• **ASSIGNMENT**
An exact repeat is needed of the lines from the one with "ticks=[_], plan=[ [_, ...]" through the last line of the data below. Please omit the pictures.

:: INPUT DATA

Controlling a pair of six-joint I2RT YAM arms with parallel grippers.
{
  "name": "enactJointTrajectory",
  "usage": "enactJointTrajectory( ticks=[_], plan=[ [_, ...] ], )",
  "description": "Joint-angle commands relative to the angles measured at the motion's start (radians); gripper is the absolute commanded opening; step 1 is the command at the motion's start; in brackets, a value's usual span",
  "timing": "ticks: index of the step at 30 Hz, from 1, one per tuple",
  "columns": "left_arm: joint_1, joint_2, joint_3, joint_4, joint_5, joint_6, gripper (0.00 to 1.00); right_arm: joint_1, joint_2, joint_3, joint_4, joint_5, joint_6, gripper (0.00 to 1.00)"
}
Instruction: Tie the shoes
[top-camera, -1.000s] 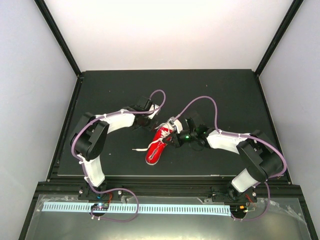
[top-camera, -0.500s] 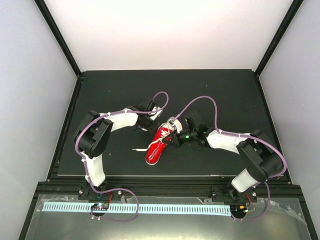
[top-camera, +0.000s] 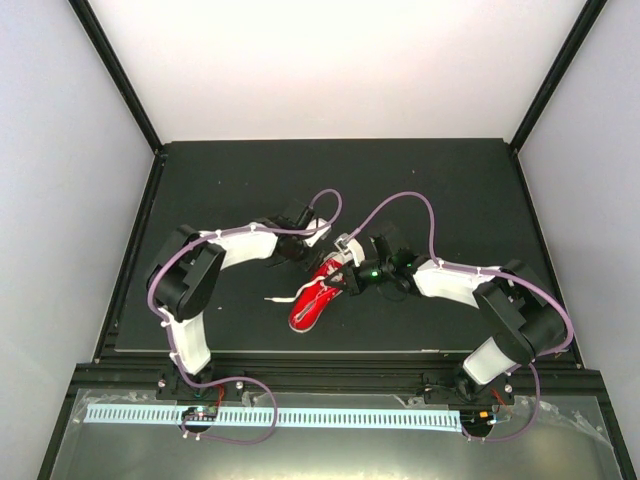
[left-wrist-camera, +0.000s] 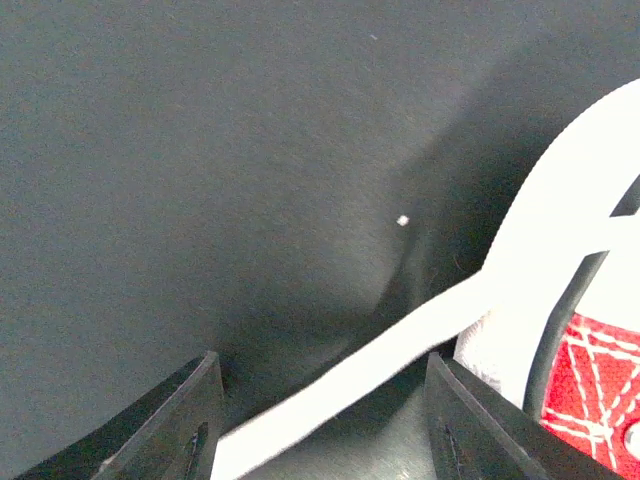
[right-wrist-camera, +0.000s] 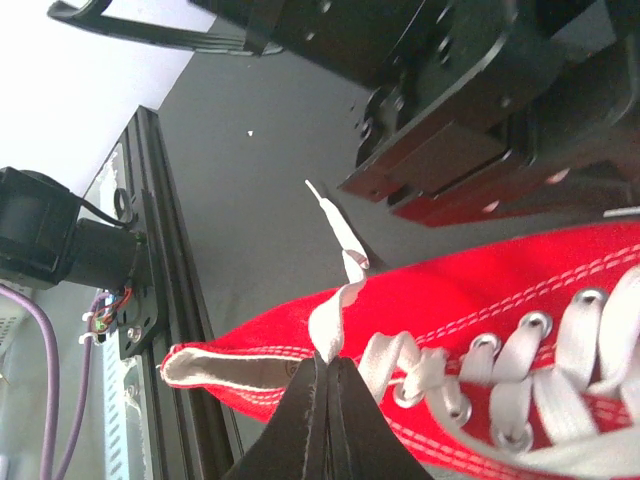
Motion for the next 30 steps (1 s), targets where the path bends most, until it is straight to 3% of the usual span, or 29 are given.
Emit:
enactJointTrajectory(
  ticks=[1,6,12,23,30],
  plan=[
    [-0.049,-0.055,-0.041,-0.026,0.034,-0.039,0.57,0.005,-0.009,0.023,0.022,-0.015,0.007,0.02],
    [-0.072,-0.105,-0.09,-0.046,-0.062,-0.133,0.58,0.005,-0.032,0.017,0.0,0.001,0.009,0.02],
    [-0.075,-0.238,-0.19,-0.053,-0.083,-0.239,0.59,0.006,-0.084,-0.024,-0.018,0.018,0.016,0.02],
    [-0.145,-0.281,-0.29,-0.131,-0.142,-0.339,0.59,0.006,-0.129,-0.072,0.012,0.021,0.035,0.02],
    [-0.228,-0.324,-0.33,-0.089,-0.066,-0.392,0.58,0.006,-0.132,-0.061,0.008,0.02,0.033,0.02]
  ],
)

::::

• **YOUR SOLUTION**
  "usage": "enactJointTrajectory( ticks=[_], plan=[ [_, ...] ], )",
  "description": "Joint-angle commands relative to the angles measured at the motion's start (radians); gripper is the absolute commanded opening; step 1 is the command at the motion's start; in brackets, a value's usual span",
  "timing": "ticks: index of the step at 30 Hz, from 1, one per tuple",
  "columns": "left_arm: joint_1, joint_2, joint_3, joint_4, joint_5, joint_6, gripper (0.00 to 1.00); right_arm: joint_1, joint_2, joint_3, joint_4, joint_5, joint_6, gripper (0.00 to 1.00)"
}
Instruction: Tie the shoes
[top-camera, -1.000s] 
[top-camera, -0.500s] 
[top-camera, +0.000s] 
[left-wrist-camera, +0.000s] 
[right-wrist-camera, +0.000s] 
Motion for the next 30 steps (1 s), targets where the path bends most, until it is straight to 3% of the usual span, or 29 are given.
Emit:
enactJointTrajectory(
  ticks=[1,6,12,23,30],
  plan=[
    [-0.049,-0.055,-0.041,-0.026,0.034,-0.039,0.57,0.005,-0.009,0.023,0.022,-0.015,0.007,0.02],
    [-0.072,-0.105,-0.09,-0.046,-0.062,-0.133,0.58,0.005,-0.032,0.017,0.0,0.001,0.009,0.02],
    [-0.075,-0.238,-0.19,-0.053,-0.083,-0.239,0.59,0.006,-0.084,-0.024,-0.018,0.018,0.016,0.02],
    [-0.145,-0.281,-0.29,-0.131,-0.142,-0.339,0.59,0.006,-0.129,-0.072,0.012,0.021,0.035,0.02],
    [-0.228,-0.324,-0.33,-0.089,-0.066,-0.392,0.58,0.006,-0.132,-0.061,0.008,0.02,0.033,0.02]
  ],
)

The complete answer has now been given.